In der Elisabethkirche werden einige bemerkenswerte Kelche beim Gottesdienst gebraucht, die verdienen, weiter bekannt gemacht zu werden. Alle Kelche weisen die traditionelle Form auf: Aus dem Fug wächst der Schaft, der von dem Kelchknauf (Nodus) durchbrochen wird und der die Kelchschale (Cuppa) trägt. Oft ist die Cuppa von einer Manschette umgeben.
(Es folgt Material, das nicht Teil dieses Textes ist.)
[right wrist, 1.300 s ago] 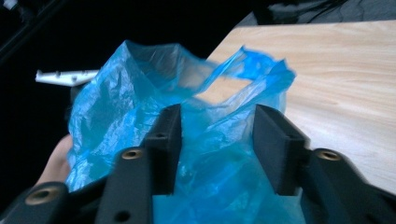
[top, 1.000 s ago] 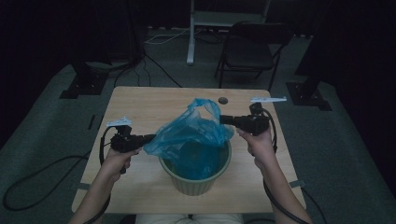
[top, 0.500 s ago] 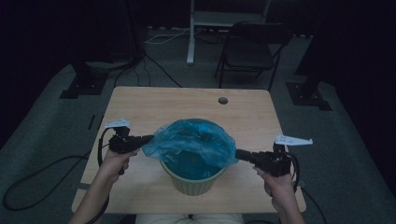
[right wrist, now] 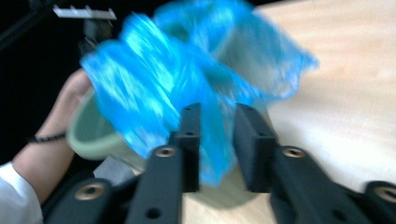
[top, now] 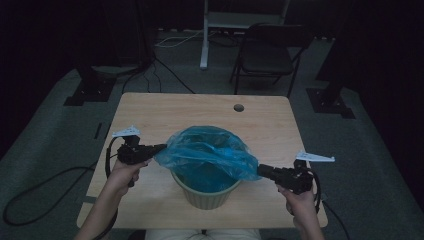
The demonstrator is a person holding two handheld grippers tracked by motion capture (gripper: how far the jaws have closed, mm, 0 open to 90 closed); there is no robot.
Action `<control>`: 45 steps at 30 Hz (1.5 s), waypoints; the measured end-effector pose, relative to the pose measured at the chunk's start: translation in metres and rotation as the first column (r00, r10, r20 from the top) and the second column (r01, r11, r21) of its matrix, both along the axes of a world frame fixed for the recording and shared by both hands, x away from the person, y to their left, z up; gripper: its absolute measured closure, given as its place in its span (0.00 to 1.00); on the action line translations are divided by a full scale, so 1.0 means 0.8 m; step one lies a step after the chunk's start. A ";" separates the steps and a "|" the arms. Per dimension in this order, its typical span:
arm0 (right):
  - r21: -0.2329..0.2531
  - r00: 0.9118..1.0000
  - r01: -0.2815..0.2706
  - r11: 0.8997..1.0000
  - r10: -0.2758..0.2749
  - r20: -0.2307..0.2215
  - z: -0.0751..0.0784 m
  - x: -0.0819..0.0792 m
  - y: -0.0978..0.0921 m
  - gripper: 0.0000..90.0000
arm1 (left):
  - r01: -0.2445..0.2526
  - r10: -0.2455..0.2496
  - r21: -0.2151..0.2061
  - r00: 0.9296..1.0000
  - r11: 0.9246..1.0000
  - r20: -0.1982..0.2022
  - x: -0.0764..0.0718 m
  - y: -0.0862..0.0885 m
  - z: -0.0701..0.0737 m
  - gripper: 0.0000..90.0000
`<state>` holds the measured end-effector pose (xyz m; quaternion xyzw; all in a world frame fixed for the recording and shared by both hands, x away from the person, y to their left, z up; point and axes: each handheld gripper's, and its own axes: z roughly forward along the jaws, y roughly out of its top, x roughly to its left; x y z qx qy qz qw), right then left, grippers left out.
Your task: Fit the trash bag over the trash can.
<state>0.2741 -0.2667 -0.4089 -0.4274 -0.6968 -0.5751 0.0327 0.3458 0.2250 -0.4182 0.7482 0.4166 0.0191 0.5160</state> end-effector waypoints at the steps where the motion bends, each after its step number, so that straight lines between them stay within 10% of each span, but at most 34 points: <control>1: 0.003 1.000 0.005 1.000 -0.005 0.022 0.010 0.000 -0.003 0.76 | -0.001 0.001 -0.002 1.000 1.000 0.000 0.000 0.000 -0.001 1.00; 8: 0.004 0.991 -0.020 1.000 0.020 0.134 0.074 0.014 0.006 0.59 | 0.001 -0.001 -0.006 1.000 1.000 -0.007 0.000 -0.002 -0.004 1.00; 17: -0.133 0.982 -0.171 0.976 0.180 0.060 0.080 0.071 0.078 0.50 | 0.010 -0.010 -0.008 1.000 1.000 -0.010 0.001 -0.002 -0.001 1.00; 19: -0.158 0.973 -0.220 0.963 0.229 0.042 0.077 0.072 0.090 0.55 | 0.012 -0.012 -0.018 1.000 1.000 -0.011 0.001 0.000 -0.001 1.00; 23: -0.140 0.955 -0.287 0.948 0.295 0.040 0.076 0.061 0.100 0.99 | 0.012 -0.012 -0.026 1.000 1.000 -0.013 0.000 0.003 0.000 0.98; 28: -0.049 0.939 -0.331 0.942 0.334 0.078 0.087 0.037 0.098 1.00 | 0.003 -0.003 -0.027 1.000 1.000 -0.006 -0.002 0.007 0.003 0.97; 31: -0.034 0.906 -0.405 0.914 0.406 0.118 0.096 0.002 0.109 1.00 | 0.001 -0.001 -0.027 1.000 1.000 -0.005 -0.004 0.008 0.005 0.96; 35: -0.067 0.872 -0.471 0.880 0.476 0.116 0.082 -0.035 0.132 1.00 | 0.000 0.000 -0.020 1.000 1.000 -0.003 -0.005 0.008 0.005 0.96; 41: -0.132 0.842 -0.531 0.837 0.538 0.025 0.022 -0.069 0.170 1.00 | 0.000 0.000 -0.017 1.000 1.000 -0.007 -0.004 0.005 0.001 0.96; 45: -0.175 0.866 -0.494 0.852 0.500 -0.012 -0.015 -0.072 0.174 1.00 | 0.005 -0.005 -0.019 1.000 1.000 -0.013 -0.003 0.004 -0.002 0.96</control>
Bei der Gründung der Gemeinde 1928 erhielt die Elisabethgemeinde von der Muttergemeinde St. Lambertus zwei Speisekelche (Ciborien) für die Austeilung der hl. Kommunion und einen Meßkelch. Letzterer wurde an die Lambertusgemeinde vor 1947 zurückgegeben, als die Gemeinde infolge einer testamentarischen Stiftung den Keweloh-Kelch (siehe unten) bekam. Ich erinnere mich, daß mir Pfarrer Grafe einmal erzählt hat, die Kirche habe 2 Meßkelche einer ungewohnten Form an das Diözesanmuseum in Paderborn gegen ein modernes großes Ciborium vertauscht.
Zunächst sei das Bladenhorster Ciborium, heute als Meßkelch gebraucht, beschrieben: Gesamthöhe ohne Deckel 26 cm. Fuß und Schaft sind aus Kupfer, die Cuppa und deren Manschette aus Silber.
Der Grundriß des Fußes ist fast kreisförmig, recht hoch und in 2 Kehlen getrieben. Er geht ohne Abgrenzung in den Schaft über bis zum Knauf. Der birnförmige Knauf ist 13-teilig. Er wird vom Fug her abgegrenzt durch ein Blumenkränzchen von 6 vierblättrigen Blümchen. Nach einigen Einschnürungen trägt der Schaft die reich dekorierte Manschette und in dieser die bauchige Cuppa.
Auf dem Fuß ist eingraviert das Allianz-Wappen von Romberg und von Meerfeld (großes Wappen). Das Wappen ist bekrönt von einer siebenzackigen Krone und von Rocaillen umgeben.
Unter dem Fuß ist eingraviert: Conrad Freiherr von Romberg zu Bladenhorst und Antonie Freifrau von Romberg geb. Gräfin Meerfeld zu Bladenhorst.
Bei dem Kataster von 1849 war Conrad von Romberg 34 Jahre alt und Antonie von Romberg 25 Jahre alt, ein Kind war 1 Jahr alt. Demzufolge kann das Ciborium nicht vor 1845 gestiftet worden sein. Ob es ein Ciborium der Schloßkapelle von Schloß Bladenhorst war? Dafür spricht das Marienmonogramm auf der Manschette des Ciboriums, dagegen spricht die Größe des Ciboriums. Die Manschette, in der die Cuppa ruht, ist bemerkenswert. Im unteren Teil der Manschette ist ein großes Jesus-Monogramm IHS mit einem Kreuz über dem H zu sehen, weiter gleich groß das Marien-Monogramm MRA und in einem dritten Feld das stark herausgetriebene naturalistische Lamm Gottes, ein Lamm auf einem Buch mit 7 Siegeln liegend (Offb. cap 5) und mit der Siegesfahne des Auferstandenen. Nach oben wird die Manschette durch einen glatten Streifen abgeschlossen, der von dem Rokoko-Schmuck gleichsam überschäumt wird. Zwischen den 3 Feldern 3 Rokaillen.
Dieser Kelch ist ein schönes Stück Goldschmiedekunst, das 1957 neu vergoldet wurde. Das Alter des Ciboriums ist schlecht zu schätzen. Seinem Stil nach paßt es etwa in die Zeit um 1750. Dann waren die Gravuren später eingraviert worden. Es ist aber auch möglich, daß die barocke Tradition bis zum Stiftungsjahre noch nachgewirkt hat. Ein Beschauzeichen findet sich nirgendwo.
Das zweite barocke Ciborium ist sehr schlicht. Der stark gelappte Fuß wird nach oben von einer Kehle abgeschlossen, und der birnenförmige Knauf (Nodus) ist ebenso wie beim Bladenhorster Ciborium gerieft. Eine kleine Manschette von 6 Blättern trennt den Schaft vom Fuß. Über dem Knauf befinden sich einige Einschnürungen und die Kelchschale. Kein Beschauzeichen. Wegen der Ähnlichkeit der Formen könnte er aus derselben Zeit stammen wie der Bladenhorster Kelch.